What is expected
Omit every picture, then give all the entries again exactly.

|---|

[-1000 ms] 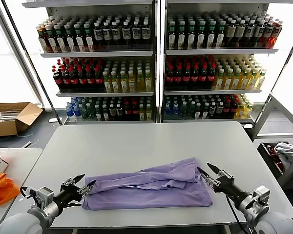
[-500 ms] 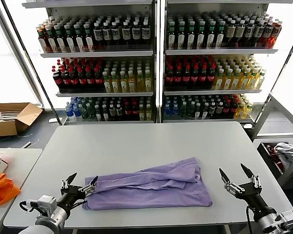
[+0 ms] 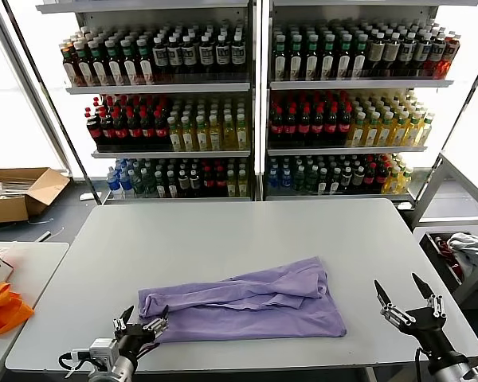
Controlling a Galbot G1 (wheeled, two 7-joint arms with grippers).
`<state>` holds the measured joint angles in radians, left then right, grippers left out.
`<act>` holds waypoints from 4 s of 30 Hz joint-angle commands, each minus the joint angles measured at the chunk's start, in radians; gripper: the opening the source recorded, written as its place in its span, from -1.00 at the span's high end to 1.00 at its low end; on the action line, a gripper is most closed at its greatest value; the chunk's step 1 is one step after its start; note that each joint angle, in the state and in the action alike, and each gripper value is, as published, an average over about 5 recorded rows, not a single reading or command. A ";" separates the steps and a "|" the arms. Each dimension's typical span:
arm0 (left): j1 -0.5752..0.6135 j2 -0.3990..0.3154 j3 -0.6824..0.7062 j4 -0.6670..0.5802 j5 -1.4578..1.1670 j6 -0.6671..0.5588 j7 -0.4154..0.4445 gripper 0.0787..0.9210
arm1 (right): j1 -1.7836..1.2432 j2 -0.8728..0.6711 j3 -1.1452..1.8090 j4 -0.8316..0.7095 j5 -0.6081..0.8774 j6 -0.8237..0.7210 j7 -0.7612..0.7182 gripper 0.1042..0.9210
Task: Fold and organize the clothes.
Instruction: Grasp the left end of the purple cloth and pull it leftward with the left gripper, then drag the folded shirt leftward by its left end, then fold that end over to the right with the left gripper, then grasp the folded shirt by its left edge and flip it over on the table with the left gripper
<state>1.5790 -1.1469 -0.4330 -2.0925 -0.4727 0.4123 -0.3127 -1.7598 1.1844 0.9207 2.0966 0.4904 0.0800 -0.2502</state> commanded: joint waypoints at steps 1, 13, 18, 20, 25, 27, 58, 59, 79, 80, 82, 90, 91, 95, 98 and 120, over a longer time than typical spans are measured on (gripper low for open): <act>0.003 -0.038 0.047 0.045 0.012 -0.002 -0.049 -0.63 | -0.020 0.010 0.014 0.002 0.005 0.028 0.002 -0.76; 0.011 -0.005 0.009 0.063 -0.041 0.002 0.007 0.18 | -0.021 0.024 -0.025 0.005 0.021 0.033 0.002 -0.76; -0.017 0.061 -0.061 0.075 -0.125 0.002 0.021 0.51 | -0.021 0.021 -0.026 0.007 0.021 0.034 0.003 -0.76; -0.038 0.090 -0.115 0.082 -0.160 0.009 0.037 0.65 | -0.021 0.022 -0.029 0.011 0.021 0.034 0.004 -0.76; -0.068 0.211 -0.320 0.137 -0.217 0.022 0.175 0.93 | -0.022 0.026 -0.039 0.018 0.019 0.033 0.005 -0.76; -0.074 0.270 -0.393 0.171 -0.225 0.020 0.236 0.96 | -0.020 0.027 -0.044 0.020 0.017 0.033 0.006 -0.76; -0.216 0.366 -0.081 -0.113 -0.220 0.072 0.318 0.97 | -0.027 0.034 -0.051 0.046 -0.012 0.020 0.008 -0.76; -0.225 0.353 -0.057 -0.110 -0.214 0.072 0.319 0.97 | -0.026 0.036 -0.051 0.046 -0.014 0.019 0.008 -0.76; -0.367 0.201 0.253 0.158 -0.126 0.075 0.325 0.84 | -0.049 0.039 -0.032 0.053 -0.007 0.030 0.001 -0.76; -0.360 0.201 0.250 0.151 -0.131 0.075 0.327 0.79 | -0.049 0.038 -0.030 0.051 -0.007 0.031 0.001 -0.76; -0.338 0.205 0.236 0.123 -0.140 0.075 0.335 0.65 | -0.049 0.037 -0.028 0.048 -0.006 0.033 0.001 -0.76; -0.244 0.244 0.103 -0.032 -0.170 0.089 0.354 0.11 | -0.033 0.038 -0.044 0.042 -0.007 0.033 0.002 -0.76; -0.233 0.248 0.078 -0.057 -0.185 0.095 0.354 0.03 | -0.031 0.038 -0.045 0.043 -0.007 0.033 0.002 -0.76; -0.192 0.270 -0.025 -0.141 -0.221 0.108 0.349 -0.24 | -0.036 0.037 -0.041 0.045 -0.005 0.034 0.002 -0.76; -0.184 0.280 -0.101 -0.127 -0.212 0.104 0.344 -0.44 | -0.041 0.035 -0.038 0.047 -0.003 0.036 0.002 -0.76; -0.271 0.197 -0.113 0.320 -0.346 0.076 0.185 -0.77 | -0.027 0.036 -0.059 0.049 -0.021 0.021 0.004 -0.76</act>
<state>1.3194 -0.9154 -0.5506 -1.9105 -0.7591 0.4976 -0.0630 -1.7931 1.2204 0.8641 2.1440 0.4695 0.1054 -0.2463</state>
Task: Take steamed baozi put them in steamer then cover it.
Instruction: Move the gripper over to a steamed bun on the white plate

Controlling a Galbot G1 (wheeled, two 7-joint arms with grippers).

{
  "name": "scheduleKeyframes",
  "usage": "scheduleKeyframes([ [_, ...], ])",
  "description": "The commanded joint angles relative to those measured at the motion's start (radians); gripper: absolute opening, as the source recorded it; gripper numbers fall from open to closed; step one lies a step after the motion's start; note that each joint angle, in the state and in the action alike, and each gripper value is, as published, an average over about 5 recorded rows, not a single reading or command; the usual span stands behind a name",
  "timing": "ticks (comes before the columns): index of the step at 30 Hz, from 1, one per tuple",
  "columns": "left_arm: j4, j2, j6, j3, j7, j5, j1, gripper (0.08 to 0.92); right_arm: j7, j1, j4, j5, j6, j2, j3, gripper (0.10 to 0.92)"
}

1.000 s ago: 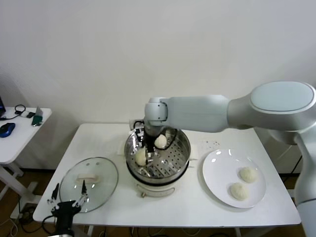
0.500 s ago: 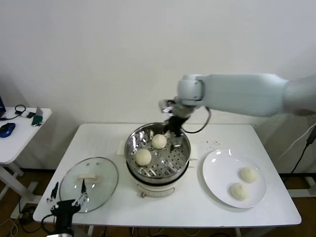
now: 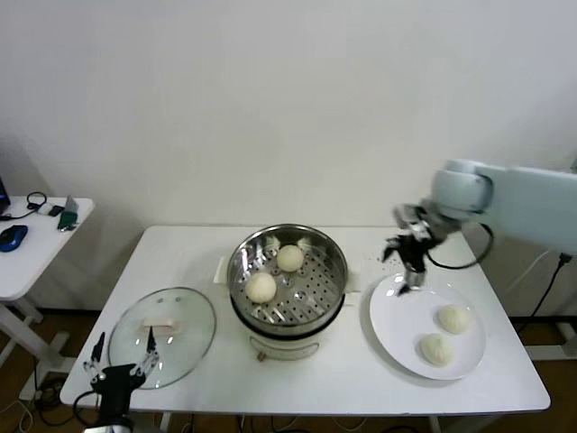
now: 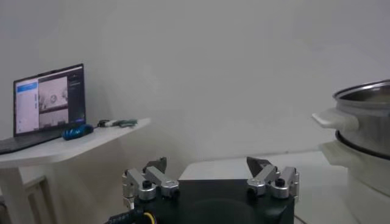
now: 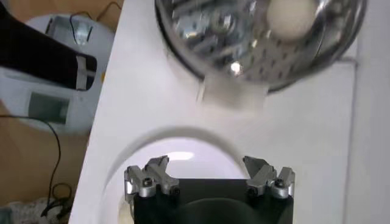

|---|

Task output
[-1000 ms] 
[-500 ms] 
[+0 ms] 
Controlling a Galbot G1 (wheeled, two 7-joint arms with grippers).
`<state>` holds the measured joint angles in radians, left then right, grippers left out.
`<act>` holds waypoints from 4 s of 30 Hz joint-angle commands, each minus the joint angles measured at the chunk's start, in radians; gripper: the opening the source recorded, written as its place in its span, from -1.00 at the span's high end to 1.00 at its low end; on the action line, a gripper is most closed at its greatest value; the chunk's step 1 is one step after its start; note that each joint angle, in the state and in the action alike, and each gripper value is, as published, an average over about 5 recorded rows, not a single reading or command. A ";" separates the steps and a "|" the arms. Each dimension's typical span:
arm0 (left): j1 -0.5752..0.6135 j2 -0.3990..0.3154 j3 -0.6824..0.7062 j4 -0.6670..0.5802 j5 -1.4578..1.1670 j6 -0.6671..0.5588 j7 -0.4154..0.4445 gripper 0.0787..0.9210
arm1 (right): j1 -1.7836..1.2432 j2 -0.8728..0.6711 j3 -1.1452..1.8090 j4 -0.8316..0.7095 j5 -0.6081..0.8774 j6 -0.8237..0.7210 j7 -0.7612..0.7182 gripper 0.1042..0.9210
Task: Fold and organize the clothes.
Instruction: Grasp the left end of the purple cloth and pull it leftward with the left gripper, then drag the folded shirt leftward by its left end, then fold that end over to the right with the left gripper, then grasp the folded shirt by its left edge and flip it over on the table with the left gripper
<state>1.5790 -1.1469 -0.4330 -2.0925 -0.4727 0.4123 -0.3127 -1.7598 1.1844 0.9207 2.0966 0.4904 0.0800 -0.2502</state> commanded: joint waypoints at steps 1, 13, 18, 20, 25, 27, 58, 59, 79, 80, 82, 90, 91, 95, 98 and 120, over a longer time than typical spans are measured on (gripper low for open): <act>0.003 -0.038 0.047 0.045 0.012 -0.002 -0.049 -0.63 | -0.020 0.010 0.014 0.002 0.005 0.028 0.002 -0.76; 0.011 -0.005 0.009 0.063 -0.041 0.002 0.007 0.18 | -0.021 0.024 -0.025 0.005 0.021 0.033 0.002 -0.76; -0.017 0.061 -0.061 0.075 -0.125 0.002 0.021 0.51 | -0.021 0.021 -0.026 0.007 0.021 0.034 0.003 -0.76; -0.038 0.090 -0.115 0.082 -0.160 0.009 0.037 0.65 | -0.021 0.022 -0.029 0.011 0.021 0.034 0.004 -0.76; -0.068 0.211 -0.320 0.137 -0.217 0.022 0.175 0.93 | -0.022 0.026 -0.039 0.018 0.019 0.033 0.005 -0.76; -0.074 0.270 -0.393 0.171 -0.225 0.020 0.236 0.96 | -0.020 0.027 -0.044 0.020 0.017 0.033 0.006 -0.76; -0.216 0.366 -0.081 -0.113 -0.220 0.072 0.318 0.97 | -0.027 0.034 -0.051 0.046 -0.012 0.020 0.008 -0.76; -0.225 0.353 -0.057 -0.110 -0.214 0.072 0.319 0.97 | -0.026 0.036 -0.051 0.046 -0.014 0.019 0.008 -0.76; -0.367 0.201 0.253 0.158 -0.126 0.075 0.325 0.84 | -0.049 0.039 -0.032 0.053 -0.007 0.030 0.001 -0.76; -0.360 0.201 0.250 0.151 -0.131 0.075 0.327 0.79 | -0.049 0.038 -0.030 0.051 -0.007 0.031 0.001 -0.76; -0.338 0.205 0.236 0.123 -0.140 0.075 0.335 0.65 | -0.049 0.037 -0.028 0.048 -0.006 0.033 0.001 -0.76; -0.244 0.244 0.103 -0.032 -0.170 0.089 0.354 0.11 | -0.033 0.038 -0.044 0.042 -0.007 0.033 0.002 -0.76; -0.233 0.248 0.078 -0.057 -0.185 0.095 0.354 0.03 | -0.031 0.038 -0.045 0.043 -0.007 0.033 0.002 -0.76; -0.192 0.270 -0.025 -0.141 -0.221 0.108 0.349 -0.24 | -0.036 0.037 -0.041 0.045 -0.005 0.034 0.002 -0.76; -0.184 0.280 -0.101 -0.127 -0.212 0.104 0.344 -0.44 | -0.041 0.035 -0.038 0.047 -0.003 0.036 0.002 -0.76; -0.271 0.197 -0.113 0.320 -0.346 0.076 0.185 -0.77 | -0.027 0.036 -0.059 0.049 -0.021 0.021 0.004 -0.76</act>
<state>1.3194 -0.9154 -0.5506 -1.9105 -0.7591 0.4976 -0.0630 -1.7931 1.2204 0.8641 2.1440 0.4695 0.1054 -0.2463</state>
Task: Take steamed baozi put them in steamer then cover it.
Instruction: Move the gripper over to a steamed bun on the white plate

Controlling a Galbot G1 (wheeled, two 7-joint arms with grippers).

{
  "name": "scheduleKeyframes",
  "usage": "scheduleKeyframes([ [_, ...], ])",
  "description": "The commanded joint angles relative to those measured at the motion's start (radians); gripper: absolute opening, as the source recorded it; gripper numbers fall from open to closed; step one lies a step after the motion's start; note that each joint angle, in the state and in the action alike, and each gripper value is, as published, an average over about 5 recorded rows, not a single reading or command; the usual span stands behind a name",
  "timing": "ticks (comes before the columns): index of the step at 30 Hz, from 1, one per tuple",
  "columns": "left_arm: j4, j2, j6, j3, j7, j5, j1, gripper (0.08 to 0.92); right_arm: j7, j1, j4, j5, j6, j2, j3, gripper (0.10 to 0.92)"
}

1.000 s ago: 
0.500 s ago: 
now: 
now: 
now: 

The exercise is done now.